* **Problem**: Both the line with "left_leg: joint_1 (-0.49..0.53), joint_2" and the line with "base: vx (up" in the records below must appear in the output, along with every line between them, exactly and with nothing added.

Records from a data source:
== Segment start ==

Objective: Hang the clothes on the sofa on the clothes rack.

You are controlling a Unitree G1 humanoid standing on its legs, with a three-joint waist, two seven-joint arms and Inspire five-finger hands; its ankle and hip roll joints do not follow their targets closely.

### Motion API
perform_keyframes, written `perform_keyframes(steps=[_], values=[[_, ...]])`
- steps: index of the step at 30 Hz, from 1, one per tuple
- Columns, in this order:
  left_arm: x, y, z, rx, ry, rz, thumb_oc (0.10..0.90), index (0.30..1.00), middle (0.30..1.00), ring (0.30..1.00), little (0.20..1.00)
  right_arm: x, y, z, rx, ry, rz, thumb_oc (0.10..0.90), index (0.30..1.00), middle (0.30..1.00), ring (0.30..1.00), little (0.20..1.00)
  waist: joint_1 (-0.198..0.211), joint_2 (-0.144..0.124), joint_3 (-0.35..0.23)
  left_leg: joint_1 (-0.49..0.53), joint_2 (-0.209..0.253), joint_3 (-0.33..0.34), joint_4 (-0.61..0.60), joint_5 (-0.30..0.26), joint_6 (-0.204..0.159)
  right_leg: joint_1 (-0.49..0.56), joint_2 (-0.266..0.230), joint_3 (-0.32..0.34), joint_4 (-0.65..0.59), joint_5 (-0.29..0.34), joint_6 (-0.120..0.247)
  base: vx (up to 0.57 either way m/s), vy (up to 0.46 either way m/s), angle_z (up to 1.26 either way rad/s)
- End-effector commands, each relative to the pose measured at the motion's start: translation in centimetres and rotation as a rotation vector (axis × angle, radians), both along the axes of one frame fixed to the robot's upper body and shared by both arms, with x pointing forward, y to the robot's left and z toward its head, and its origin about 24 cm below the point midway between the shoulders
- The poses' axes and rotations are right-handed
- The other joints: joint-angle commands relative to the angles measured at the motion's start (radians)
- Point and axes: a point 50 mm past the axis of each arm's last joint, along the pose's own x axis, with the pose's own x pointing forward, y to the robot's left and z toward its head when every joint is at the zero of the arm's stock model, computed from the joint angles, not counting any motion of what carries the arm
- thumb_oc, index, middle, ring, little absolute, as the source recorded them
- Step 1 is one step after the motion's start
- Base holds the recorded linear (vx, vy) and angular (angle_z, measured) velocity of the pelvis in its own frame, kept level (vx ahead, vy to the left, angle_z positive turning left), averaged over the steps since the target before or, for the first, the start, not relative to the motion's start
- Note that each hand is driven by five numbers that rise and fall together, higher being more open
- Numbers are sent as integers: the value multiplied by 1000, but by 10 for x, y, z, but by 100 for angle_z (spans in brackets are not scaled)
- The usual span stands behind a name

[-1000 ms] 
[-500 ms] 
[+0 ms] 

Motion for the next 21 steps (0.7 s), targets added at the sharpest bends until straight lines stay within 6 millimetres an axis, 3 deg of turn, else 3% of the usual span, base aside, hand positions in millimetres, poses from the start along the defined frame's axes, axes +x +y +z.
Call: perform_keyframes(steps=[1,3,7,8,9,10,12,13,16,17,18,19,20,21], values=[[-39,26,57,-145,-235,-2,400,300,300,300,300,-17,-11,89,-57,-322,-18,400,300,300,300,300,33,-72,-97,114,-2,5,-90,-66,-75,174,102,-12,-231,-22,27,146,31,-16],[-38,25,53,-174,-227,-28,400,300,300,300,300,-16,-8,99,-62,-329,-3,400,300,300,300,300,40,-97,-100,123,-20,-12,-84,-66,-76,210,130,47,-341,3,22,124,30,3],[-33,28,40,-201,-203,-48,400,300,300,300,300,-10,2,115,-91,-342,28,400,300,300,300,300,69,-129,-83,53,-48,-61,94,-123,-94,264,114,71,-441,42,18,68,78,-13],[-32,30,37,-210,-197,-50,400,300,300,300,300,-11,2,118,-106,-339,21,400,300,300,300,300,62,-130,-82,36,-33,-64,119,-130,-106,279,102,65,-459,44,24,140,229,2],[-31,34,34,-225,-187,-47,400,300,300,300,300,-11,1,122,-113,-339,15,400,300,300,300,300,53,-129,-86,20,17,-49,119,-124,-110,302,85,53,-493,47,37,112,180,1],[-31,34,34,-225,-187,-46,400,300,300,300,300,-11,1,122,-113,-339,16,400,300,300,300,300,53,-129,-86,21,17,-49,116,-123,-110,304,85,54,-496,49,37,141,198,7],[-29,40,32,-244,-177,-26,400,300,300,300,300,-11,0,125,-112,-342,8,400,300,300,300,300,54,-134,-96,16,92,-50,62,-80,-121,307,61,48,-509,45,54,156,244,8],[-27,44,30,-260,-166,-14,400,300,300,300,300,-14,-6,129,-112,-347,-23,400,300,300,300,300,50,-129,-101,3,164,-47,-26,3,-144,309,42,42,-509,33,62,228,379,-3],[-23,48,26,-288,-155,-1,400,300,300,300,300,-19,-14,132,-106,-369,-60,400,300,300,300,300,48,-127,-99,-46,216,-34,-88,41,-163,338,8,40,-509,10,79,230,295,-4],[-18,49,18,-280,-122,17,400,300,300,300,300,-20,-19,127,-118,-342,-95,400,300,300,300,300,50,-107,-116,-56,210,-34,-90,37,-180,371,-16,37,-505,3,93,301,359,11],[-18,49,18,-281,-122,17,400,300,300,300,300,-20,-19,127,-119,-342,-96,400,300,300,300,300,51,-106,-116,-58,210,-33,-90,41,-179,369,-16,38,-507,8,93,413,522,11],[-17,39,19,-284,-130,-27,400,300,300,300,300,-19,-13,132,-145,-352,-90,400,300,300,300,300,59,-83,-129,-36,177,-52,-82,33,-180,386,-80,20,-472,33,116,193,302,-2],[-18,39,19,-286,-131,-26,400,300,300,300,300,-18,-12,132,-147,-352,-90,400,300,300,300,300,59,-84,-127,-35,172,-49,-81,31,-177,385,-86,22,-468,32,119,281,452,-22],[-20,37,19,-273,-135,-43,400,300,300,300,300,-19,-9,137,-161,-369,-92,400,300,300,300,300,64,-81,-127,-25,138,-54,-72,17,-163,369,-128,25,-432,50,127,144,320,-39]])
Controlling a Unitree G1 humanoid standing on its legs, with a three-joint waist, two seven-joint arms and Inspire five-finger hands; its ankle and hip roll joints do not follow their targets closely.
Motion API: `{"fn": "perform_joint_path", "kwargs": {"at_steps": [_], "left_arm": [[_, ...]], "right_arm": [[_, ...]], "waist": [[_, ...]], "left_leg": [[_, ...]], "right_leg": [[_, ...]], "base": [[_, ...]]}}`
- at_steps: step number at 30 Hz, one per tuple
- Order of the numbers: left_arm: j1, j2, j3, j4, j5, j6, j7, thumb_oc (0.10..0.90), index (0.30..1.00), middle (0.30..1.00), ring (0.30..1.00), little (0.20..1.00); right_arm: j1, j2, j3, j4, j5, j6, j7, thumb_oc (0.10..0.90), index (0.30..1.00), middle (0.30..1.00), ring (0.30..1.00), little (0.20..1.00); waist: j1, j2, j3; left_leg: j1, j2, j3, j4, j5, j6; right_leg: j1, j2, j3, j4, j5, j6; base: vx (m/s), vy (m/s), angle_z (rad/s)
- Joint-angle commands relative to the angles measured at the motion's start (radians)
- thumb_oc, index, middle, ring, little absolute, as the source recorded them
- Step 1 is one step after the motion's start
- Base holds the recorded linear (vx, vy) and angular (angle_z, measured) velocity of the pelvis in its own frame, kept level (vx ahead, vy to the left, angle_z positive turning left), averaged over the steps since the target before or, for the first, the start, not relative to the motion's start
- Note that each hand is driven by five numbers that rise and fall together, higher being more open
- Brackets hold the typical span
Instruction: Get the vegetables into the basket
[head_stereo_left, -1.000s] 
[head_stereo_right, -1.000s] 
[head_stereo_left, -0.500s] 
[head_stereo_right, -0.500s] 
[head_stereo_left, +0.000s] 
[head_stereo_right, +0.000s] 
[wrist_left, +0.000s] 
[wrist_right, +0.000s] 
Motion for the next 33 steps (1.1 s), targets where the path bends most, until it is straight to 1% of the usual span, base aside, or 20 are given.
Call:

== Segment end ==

* **Solution**:
  left_leg: joint_1 (-0.49..0.53), joint_2 (-0.209..0.253), joint_3 (-0.33..0.34), joint_4 (-0.61..0.60), joint_5 (-0.30..0.26), joint_6 (-0.204..0.159)
  right_leg: joint_1 (-0.49..0.56), joint_2 (-0.266..0.230), joint_3 (-0.32..0.34), joint_4 (-0.65..0.59), joint_5 (-0.29..0.34), joint_6 (-0.120..0.247)
  base: vx (up to 0.57 either way m/s), vy (up to 0.46 either way m/s), angle_z (up to 1.26 either way rad/s)

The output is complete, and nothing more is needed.